Despite its vaguely slick veneer, The Daily is yet another symptom of a running problem with traditional news people trying to bring traditional news products into the digital age: They just don't seem to understand the current state of the technology and the way audiences use it. They seem to think multimedia glitz is all that's needed, even though, in digital news, we've been there, done that.

Whenever I see the latest whizbang attempt to create a news app for the iPad, I wonder whether the creators were paying any attention to what was happening in the early '90s, when the first multimedia CD-ROM news prototypes and products were showing up.

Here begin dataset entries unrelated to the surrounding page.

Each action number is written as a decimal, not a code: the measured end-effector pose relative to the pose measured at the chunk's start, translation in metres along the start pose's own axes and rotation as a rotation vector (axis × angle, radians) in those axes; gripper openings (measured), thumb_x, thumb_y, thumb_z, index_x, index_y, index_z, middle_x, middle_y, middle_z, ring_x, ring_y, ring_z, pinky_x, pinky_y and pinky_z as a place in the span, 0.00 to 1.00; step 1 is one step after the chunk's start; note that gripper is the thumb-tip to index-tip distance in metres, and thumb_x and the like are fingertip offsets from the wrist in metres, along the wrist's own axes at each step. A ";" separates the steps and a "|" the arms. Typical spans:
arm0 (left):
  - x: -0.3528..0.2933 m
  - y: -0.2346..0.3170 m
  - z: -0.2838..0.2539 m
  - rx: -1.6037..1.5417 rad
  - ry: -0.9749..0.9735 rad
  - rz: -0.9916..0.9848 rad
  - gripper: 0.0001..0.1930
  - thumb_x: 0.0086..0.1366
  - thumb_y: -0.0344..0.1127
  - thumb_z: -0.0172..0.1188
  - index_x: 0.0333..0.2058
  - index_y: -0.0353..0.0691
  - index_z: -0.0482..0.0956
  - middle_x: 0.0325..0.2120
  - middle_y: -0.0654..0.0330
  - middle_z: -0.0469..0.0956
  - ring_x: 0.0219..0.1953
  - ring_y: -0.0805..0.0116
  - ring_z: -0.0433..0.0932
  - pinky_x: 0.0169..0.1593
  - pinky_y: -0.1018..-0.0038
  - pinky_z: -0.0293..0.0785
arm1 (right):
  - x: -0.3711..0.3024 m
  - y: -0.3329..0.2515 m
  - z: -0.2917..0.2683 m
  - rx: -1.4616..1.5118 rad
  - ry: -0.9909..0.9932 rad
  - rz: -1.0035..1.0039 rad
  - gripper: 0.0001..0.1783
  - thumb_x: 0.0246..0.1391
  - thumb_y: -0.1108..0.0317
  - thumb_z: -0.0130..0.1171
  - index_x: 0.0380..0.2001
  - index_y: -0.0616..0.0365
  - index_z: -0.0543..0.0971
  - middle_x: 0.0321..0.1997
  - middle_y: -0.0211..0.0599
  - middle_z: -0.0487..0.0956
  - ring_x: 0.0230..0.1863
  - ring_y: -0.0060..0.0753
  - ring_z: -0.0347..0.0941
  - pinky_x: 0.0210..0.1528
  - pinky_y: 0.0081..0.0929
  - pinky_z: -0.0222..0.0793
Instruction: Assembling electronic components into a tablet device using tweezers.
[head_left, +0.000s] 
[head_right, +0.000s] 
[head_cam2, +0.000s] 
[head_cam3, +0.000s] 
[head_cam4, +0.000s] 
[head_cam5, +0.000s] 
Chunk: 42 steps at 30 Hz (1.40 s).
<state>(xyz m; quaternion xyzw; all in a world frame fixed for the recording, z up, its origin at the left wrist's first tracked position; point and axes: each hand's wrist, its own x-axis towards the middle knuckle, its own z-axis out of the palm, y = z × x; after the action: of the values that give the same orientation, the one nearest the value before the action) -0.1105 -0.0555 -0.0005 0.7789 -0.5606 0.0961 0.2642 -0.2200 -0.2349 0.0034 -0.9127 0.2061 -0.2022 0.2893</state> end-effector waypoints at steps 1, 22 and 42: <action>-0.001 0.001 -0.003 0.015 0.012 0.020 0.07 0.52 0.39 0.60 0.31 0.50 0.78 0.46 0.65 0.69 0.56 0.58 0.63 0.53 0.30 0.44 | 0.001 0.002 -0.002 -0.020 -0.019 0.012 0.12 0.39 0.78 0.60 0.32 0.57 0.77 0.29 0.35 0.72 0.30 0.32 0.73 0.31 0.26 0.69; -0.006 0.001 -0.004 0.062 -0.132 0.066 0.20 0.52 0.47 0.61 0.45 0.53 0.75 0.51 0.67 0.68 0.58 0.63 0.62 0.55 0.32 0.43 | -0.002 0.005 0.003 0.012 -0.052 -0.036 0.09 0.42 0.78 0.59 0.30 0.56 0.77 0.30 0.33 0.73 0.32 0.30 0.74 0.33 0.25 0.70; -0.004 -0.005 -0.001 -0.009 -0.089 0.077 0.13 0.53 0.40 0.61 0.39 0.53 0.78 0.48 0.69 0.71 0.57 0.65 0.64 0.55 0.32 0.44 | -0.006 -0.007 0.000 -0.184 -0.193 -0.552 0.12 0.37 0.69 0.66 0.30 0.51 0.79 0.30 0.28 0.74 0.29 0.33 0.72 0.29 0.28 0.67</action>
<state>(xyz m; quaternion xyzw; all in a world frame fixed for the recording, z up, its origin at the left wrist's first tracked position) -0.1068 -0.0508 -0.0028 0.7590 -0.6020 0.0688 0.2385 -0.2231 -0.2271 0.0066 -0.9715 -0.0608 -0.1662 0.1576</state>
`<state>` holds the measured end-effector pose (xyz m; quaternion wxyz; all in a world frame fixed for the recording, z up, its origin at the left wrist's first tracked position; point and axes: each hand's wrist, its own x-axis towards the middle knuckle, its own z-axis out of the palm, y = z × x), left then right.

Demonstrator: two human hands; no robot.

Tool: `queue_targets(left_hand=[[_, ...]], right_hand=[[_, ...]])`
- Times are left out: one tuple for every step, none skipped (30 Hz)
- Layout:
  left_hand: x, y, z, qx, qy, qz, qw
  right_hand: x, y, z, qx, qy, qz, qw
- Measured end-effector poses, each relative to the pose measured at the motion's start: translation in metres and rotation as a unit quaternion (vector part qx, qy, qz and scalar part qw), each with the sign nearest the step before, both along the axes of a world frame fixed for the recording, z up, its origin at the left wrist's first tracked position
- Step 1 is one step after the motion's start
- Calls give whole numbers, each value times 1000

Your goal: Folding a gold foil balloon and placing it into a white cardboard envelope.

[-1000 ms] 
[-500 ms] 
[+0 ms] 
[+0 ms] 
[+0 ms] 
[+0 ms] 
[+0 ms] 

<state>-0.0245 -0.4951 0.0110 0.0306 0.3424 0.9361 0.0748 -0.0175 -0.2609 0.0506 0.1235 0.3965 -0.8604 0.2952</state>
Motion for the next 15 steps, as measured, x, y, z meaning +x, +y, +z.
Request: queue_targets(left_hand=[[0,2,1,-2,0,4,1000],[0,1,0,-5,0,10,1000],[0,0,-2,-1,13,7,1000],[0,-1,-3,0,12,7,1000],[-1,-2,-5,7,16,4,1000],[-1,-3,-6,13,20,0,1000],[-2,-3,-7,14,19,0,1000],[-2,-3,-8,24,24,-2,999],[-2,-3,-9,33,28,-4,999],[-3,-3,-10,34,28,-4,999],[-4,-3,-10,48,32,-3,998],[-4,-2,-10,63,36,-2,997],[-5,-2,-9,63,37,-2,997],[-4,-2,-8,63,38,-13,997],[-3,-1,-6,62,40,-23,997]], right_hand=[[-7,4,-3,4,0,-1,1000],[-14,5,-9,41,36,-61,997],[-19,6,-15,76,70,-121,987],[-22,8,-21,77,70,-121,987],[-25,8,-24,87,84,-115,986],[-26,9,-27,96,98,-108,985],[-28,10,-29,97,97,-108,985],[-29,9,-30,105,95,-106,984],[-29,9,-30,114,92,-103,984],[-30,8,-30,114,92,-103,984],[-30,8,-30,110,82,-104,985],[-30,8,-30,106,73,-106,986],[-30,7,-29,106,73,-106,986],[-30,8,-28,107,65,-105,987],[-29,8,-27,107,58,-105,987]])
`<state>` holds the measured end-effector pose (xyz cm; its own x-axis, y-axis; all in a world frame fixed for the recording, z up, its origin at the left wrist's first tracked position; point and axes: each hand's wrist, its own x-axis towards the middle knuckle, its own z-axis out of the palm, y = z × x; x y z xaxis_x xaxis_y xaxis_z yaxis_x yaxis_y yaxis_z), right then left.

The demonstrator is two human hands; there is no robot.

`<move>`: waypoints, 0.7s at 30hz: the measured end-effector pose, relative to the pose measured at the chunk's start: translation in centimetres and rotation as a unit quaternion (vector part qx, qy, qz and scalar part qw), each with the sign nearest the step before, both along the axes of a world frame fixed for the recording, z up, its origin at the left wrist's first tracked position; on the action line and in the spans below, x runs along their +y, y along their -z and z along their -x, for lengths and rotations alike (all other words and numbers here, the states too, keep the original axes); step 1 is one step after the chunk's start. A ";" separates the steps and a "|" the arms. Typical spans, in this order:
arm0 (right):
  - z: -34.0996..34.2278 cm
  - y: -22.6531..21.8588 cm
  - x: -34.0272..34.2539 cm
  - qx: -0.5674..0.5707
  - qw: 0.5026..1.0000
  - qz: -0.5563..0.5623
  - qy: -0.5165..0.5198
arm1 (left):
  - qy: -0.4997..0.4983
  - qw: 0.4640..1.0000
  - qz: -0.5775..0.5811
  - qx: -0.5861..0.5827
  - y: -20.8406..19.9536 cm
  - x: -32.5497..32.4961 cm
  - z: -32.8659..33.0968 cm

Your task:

CNN, for instance, had a terrific CD-ROM news prototype in 1992 that was every bit as good as the overhyped Sports Illustrated tablet prototype that surfaced in late 2009. Newsweek published a quarterly CD-ROM product in the early '90s whose presentation and features weren't very far removed from what The Daily is doing. The delivery method is different—tablets vs. clunky desktop PCs—but the products are remarkably similar. It's as if multimedia news presentation concepts have been frozen in amber for 15-plus years—and completely ignorant of the revolution in interactivity and social connectivity. The digital world has moved on; news providers apparently haven't.